Yoga Teacher Training Diary, 7th Edition

May 12, 2015 at 8:29 pm

I’ve now completed seven full weekends of Kundalini Yoga Teacher training and sixteen of my twenty required yoga classes. I’m about halfway through my take-home essay exam, hoping to do one question a day to finish before the May 24 deadline. In addition, I still need to create two yoga course curricula. One is for beginners, and I think I’ll do a pregnancy yoga curriculum for the other. I got the Conscious Pregnancy Yoga Manual last week, so it should be really helpful!

IMG_20150502_162014570Between teacher training weekends, on May 2, I was able to attend a gong workshop with Sevak Singh. In Kundalini Yoga, we use the gong quite a lot. It is said that the sound of the gong is like the sound of creation. The gong will always neutralize the mind and force it to a place a stillness. For this reason it is a very powerful tool for deep relaxation. During the workshop we were able to play five different symphonic gongs of varying sizes. And… now I want one. A big one. :-) Gong can kind of be an acquired taste. I wasn’t sure I liked it the first time I heard a gong, but now I love it. If you’ve never heard a gong played well, Don Conreaux has some good recordings. And Khushbir’s video is good too. Also, the gong sounds a lot like the planet Jupiter. Do you know what Jupiter means? Dyeu-peter=“god the father.” Interesting, no?

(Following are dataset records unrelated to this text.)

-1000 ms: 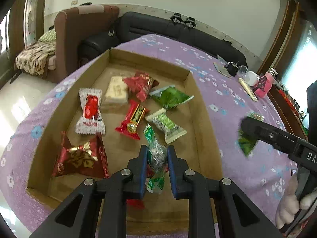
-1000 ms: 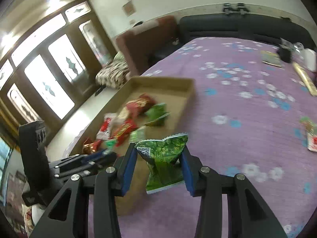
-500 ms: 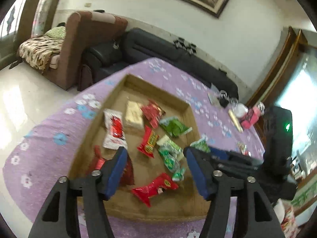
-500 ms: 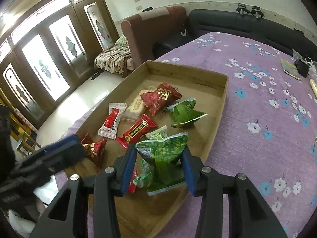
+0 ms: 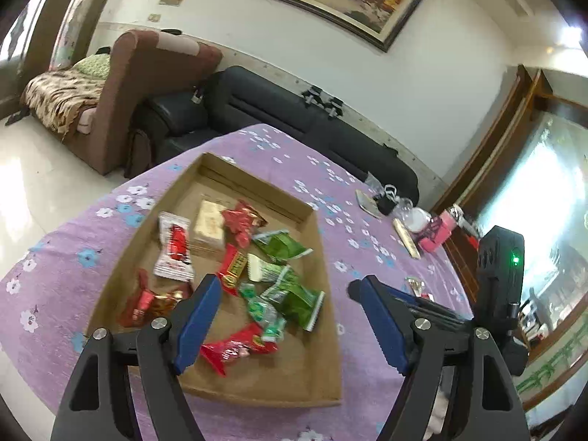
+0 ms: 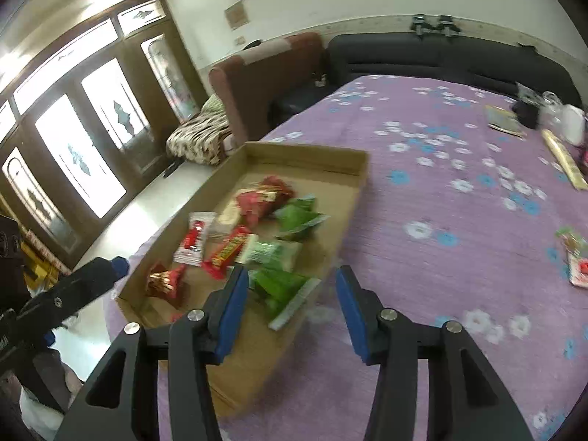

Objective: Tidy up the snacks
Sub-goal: 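Carry the green candy and green bag into the tray and open both tools, then grasp the clear bag of brown snack with the right tool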

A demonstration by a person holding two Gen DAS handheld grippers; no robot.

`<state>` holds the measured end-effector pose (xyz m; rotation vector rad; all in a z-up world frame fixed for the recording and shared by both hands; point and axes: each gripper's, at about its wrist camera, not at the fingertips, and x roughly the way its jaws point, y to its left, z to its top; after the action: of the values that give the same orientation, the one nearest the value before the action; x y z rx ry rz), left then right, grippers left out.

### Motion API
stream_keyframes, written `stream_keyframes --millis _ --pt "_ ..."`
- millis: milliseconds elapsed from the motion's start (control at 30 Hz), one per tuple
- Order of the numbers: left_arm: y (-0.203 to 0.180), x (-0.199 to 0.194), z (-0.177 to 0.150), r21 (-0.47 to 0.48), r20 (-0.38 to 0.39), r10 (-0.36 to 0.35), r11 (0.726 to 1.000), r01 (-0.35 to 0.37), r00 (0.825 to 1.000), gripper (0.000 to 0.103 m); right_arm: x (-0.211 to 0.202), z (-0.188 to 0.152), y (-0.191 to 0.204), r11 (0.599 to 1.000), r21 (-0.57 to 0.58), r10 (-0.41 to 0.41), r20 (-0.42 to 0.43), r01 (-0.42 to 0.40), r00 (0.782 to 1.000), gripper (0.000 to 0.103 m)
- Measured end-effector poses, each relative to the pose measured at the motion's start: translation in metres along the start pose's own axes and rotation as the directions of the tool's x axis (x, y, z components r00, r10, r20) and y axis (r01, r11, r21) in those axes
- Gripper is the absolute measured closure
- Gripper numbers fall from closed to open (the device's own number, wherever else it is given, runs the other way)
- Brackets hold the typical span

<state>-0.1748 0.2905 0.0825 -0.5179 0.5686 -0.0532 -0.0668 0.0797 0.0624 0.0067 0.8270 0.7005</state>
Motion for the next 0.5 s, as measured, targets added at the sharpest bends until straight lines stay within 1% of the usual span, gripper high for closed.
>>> stream_keyframes --millis 67,167,267,367,400,500 --pt "-0.011 0.002 -0.002 0.028 -0.014 0.001 1.000 -0.001 1.000 0.022 -0.009 -0.004 -0.020 0.999 0.030 -0.018 0.008 0.018 1.000 0.054" --pt "-0.031 0.006 -0.007 0.078 -0.038 -0.012 0.997 0.015 0.999 0.022 -0.027 -0.010 -0.061 0.993 0.109 -0.057 0.023 0.054 0.998 0.054" --pt "-0.049 0.011 -0.013 0.128 -0.059 -0.025 0.991 0.033 0.998 0.022 -0.050 -0.015 -0.116 0.970 0.221 -0.112 0.047 0.099 0.993 0.054" --pt "-0.067 0.018 -0.020 0.176 -0.085 -0.043 0.983 0.058 0.995 0.022 -0.078 -0.021 -0.175 0.924 0.354 -0.181 0.075 0.143 0.981 0.054" --pt "-0.074 0.022 -0.023 0.195 -0.099 -0.050 0.978 0.069 0.994 0.022 -0.090 -0.024 -0.199 0.898 0.409 -0.213 0.086 0.161 0.973 0.054" --pt "-0.089 0.035 -0.031 0.228 -0.142 -0.060 0.969 0.092 0.988 0.022 -0.110 -0.029 -0.248 0.833 0.517 -0.287 0.102 0.196 0.952 0.054"
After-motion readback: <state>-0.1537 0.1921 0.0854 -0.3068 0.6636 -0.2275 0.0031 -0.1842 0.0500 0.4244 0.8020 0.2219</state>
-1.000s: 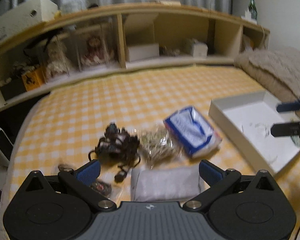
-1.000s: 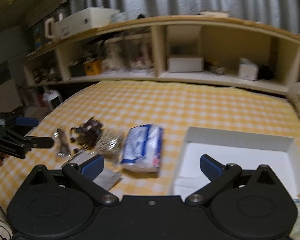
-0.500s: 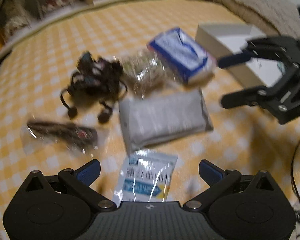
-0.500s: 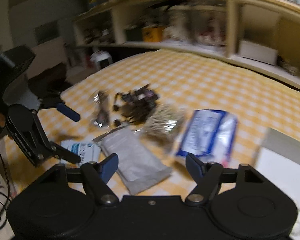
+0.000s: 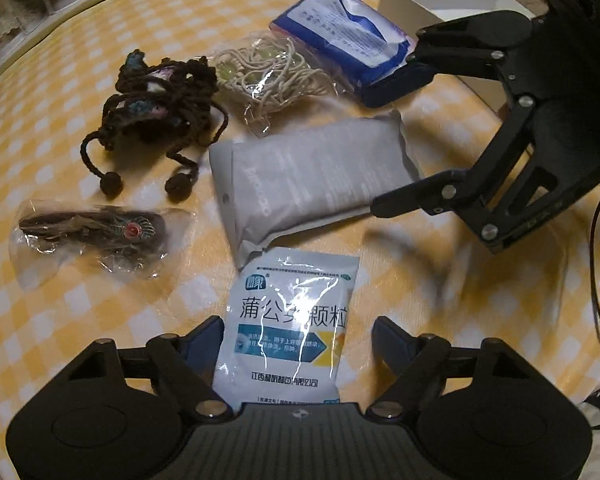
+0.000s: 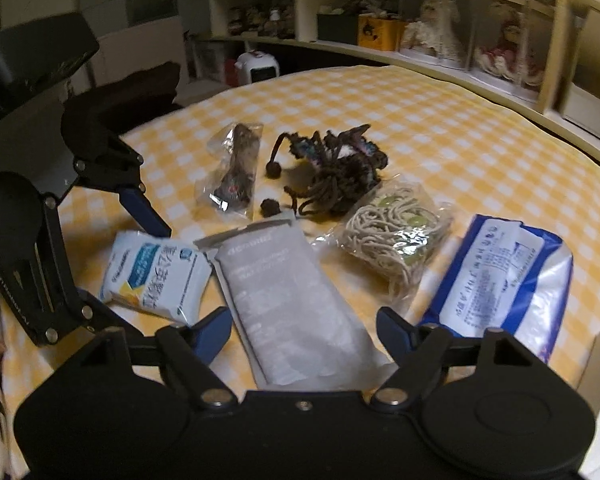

On Saturday at teacher training we had four students present their practicums. So that basically translated to four complete yoga classes in one day. Whew! It was kind of exhausting, but I love seeing my classmates teach. It’s a joy. We also talked about teaching specialized groups… corporate settings, pregnant women, children, teenagers, addiction recovery groups, elderly, etc. And we discussed some ethical considerations and the various Kundalini and yoga organizations: IKYTA, 3HO, KRI, Library of Teachings, Yoga Alliance, etc.

Yoga Teacher Training Diary, 4th Edition

April 1, 2015 at 4:32 am

The breeze at dawn has secrets to tell you.
Don’t go back to sleep.
You must ask for what you really want.
Don’t go back to sleep.
People are going back and forth across the doorsill
Where the two worlds touch.
The door is round and open.
Don’t go back to sleep.

Rumi

I’ve now completed four full weekends of Kundalini Yoga Teacher training and all forty days of my assigned 40-day sadhana. Yippee!  Last weekend for yoga teacher training we had an “Ashram-style” retreat in the mountains two hours northeast of Phoenix. It was such a beautiful place to be.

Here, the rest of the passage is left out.